If we want to talk healthcare reform seriously, we need to lose all the self-righteousness, the nasty, smart-ass tone, the non-sequiturs and straw men. I am all in favor of expanding health coverage. I believe that we can have health insurance for basically all Americans, and that there are many ways to do it, but I think – as I said in response to the original question – that it is bad policy and bad politics for the GOP to suddenly endorse universal health coverage. I believe that one thing that makes the United States a superior place to live is that we have NOT followed our industrialized neighbors in their policies in this area. I believe that the more capitalistic, individualistic, lower tax atmosphere of the United States is good for America and good for the rest of the world, which benefits from our dynamism. I believe that the U.S. and its people have benefited from not having the type of system Mr. Debs wishes to impose on us, and I do not believe that the peoples of Europe have benefited from their efforts over the long term, once all factors are taken into account.

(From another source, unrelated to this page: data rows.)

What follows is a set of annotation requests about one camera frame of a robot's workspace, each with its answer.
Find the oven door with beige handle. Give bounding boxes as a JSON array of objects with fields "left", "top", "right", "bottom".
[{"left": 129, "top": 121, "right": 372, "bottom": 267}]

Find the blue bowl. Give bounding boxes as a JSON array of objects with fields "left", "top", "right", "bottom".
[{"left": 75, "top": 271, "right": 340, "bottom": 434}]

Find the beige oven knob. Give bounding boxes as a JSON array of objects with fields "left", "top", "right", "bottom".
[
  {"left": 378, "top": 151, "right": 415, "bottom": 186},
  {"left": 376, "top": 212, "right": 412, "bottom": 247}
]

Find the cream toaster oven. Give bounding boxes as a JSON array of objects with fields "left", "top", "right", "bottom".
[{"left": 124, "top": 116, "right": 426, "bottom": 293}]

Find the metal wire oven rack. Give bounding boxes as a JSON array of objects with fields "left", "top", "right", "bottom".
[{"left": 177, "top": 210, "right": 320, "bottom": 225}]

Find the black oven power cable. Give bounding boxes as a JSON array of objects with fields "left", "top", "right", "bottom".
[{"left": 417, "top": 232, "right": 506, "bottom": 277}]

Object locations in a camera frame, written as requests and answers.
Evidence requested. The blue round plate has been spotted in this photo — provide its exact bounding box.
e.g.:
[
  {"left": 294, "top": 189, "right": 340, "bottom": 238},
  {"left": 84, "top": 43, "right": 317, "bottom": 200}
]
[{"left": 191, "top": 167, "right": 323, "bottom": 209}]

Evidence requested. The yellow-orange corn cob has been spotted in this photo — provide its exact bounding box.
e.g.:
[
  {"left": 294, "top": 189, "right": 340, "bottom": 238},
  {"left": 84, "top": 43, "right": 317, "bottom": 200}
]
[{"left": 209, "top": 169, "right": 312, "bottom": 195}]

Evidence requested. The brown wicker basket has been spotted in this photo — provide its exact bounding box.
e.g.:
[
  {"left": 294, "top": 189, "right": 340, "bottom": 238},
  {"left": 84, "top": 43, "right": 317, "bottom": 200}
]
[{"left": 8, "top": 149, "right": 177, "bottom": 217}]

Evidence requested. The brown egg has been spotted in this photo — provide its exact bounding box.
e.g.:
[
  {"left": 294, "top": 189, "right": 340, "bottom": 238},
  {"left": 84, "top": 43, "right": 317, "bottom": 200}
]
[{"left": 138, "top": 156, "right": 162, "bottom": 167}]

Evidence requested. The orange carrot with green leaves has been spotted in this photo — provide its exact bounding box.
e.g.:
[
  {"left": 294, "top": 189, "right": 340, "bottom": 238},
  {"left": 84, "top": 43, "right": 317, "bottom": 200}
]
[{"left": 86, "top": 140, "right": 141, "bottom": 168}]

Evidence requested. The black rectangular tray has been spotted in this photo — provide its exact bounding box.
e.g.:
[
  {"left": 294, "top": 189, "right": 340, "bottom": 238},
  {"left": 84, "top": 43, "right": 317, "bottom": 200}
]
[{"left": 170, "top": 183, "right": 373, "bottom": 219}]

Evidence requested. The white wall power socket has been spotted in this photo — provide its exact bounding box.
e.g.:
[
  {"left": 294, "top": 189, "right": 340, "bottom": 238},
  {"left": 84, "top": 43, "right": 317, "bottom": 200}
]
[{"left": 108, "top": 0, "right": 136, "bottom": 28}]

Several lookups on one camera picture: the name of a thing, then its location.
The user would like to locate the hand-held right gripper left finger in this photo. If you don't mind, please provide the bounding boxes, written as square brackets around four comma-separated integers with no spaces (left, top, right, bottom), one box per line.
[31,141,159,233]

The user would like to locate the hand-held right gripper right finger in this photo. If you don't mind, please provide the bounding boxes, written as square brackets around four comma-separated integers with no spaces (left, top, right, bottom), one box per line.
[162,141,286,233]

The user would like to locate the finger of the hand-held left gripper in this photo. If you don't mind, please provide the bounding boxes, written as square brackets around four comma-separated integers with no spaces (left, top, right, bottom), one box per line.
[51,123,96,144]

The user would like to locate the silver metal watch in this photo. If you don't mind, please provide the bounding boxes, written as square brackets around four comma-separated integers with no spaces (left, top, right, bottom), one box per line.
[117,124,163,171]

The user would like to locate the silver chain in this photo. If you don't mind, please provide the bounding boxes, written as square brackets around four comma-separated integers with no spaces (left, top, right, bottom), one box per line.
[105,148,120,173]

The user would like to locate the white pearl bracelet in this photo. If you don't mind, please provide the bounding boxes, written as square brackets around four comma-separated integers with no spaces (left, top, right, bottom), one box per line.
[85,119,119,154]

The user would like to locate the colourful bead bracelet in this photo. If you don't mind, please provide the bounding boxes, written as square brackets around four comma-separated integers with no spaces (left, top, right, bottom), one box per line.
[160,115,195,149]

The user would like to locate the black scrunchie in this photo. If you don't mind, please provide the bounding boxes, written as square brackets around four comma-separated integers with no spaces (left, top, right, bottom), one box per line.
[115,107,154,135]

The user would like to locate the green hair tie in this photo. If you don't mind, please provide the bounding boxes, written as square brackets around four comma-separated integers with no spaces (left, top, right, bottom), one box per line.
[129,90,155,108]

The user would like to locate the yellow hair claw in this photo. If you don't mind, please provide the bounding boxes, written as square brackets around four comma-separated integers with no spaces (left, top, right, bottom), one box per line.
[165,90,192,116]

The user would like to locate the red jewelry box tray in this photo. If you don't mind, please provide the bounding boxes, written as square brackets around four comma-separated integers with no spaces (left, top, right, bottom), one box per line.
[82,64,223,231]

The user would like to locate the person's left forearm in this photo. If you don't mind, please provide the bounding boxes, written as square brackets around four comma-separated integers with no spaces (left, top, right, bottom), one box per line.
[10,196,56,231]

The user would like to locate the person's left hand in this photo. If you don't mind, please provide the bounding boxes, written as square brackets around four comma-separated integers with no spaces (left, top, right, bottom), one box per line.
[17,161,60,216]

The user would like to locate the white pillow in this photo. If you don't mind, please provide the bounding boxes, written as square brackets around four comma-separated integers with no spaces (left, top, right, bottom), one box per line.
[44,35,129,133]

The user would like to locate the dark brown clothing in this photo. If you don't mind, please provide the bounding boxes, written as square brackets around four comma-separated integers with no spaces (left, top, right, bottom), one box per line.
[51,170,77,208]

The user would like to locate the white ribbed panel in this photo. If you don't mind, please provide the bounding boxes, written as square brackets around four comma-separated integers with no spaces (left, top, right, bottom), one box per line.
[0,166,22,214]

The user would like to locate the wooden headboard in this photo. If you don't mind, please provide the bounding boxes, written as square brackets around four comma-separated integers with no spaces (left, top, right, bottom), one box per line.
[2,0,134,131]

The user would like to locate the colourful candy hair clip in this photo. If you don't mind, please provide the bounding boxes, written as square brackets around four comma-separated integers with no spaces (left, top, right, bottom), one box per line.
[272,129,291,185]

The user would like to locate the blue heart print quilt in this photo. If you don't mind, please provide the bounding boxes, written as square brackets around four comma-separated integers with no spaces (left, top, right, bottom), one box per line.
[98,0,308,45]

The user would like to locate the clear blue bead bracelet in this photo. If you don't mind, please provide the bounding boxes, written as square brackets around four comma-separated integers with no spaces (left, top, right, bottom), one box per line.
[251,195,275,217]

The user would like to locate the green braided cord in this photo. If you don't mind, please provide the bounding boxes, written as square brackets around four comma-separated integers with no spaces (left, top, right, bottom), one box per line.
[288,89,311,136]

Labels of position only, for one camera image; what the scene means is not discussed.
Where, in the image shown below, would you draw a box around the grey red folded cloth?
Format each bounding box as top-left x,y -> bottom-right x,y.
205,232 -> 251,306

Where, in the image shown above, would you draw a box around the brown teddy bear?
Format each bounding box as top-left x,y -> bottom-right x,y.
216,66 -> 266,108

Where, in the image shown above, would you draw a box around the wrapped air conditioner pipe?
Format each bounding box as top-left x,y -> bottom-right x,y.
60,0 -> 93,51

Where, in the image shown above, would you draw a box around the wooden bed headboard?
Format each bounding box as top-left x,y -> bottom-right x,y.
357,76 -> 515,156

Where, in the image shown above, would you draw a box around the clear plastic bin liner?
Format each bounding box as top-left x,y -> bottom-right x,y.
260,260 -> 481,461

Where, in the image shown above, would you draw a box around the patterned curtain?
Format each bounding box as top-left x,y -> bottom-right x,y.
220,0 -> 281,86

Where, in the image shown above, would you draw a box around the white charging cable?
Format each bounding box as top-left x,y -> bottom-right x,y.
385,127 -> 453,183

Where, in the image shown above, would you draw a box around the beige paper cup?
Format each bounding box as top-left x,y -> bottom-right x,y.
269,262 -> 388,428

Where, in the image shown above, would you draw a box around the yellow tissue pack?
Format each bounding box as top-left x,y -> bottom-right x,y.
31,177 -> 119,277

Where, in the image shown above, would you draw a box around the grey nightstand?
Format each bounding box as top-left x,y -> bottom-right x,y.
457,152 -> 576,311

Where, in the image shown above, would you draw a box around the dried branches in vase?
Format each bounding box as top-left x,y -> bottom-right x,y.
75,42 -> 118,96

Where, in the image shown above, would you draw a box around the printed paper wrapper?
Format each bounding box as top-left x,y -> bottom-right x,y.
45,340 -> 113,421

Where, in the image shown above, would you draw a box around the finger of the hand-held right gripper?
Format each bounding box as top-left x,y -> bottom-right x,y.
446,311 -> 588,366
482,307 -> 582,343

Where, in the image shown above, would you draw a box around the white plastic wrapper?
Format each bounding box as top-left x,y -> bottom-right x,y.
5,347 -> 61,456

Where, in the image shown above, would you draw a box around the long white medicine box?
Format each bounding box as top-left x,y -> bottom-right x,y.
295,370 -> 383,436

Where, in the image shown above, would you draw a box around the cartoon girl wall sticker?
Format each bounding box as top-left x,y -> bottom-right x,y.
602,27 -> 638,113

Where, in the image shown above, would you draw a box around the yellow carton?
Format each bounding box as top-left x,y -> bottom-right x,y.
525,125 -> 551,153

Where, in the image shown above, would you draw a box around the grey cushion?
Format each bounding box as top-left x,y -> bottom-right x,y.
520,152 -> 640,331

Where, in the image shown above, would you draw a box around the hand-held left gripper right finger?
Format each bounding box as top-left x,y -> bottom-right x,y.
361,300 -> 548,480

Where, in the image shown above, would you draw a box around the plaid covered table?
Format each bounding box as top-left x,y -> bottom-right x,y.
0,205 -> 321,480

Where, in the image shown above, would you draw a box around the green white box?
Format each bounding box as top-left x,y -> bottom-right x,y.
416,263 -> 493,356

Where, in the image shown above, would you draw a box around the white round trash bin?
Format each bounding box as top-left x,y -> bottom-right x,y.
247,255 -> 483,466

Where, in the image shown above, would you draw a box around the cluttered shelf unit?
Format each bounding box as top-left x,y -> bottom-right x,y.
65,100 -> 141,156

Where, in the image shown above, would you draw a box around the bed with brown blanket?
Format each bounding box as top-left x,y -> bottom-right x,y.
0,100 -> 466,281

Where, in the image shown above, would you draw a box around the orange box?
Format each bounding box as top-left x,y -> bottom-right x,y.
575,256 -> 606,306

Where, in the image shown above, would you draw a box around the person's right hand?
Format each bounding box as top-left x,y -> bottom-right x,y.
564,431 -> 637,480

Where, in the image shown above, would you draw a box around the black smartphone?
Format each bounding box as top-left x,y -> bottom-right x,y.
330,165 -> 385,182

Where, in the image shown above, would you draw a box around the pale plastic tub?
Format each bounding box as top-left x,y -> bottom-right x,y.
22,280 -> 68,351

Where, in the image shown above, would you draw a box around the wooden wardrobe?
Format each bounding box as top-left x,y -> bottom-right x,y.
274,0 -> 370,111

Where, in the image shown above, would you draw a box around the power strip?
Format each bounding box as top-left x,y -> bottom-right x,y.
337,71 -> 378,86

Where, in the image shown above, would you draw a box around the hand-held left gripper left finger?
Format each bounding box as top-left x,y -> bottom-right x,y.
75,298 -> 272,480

But then, why should Mr. Debs and I agree on this big picture? I’m a Republican interested in bringing my party back to power, and supportive of economic opportunity, limited government, and freedom. Democrats tend to be more interested in security and equality than in freedom and opportunity. Nothing inherently wrong with that — security and equality are pretty important to most people. But Mr. Debs is a self-identified Democratic activist, and given his chosen moniker, possibly a socialist/Marxist. He is almost certainly not interested in seeing Republicans retake power, and probably is not as concerned as I am about freedom, opportunity, and limited government.
All that said, now, Mr. Debs, would you like to seriously discuss nationalized healthcare and its alternatives? And if so, please let us begin by agreeing that it is OK to state what current policy is; and that “everybody else is doing it” is worthwhile knowing — it may lead us to ask why — but it is not, strictly speaking, an argument for us to do it.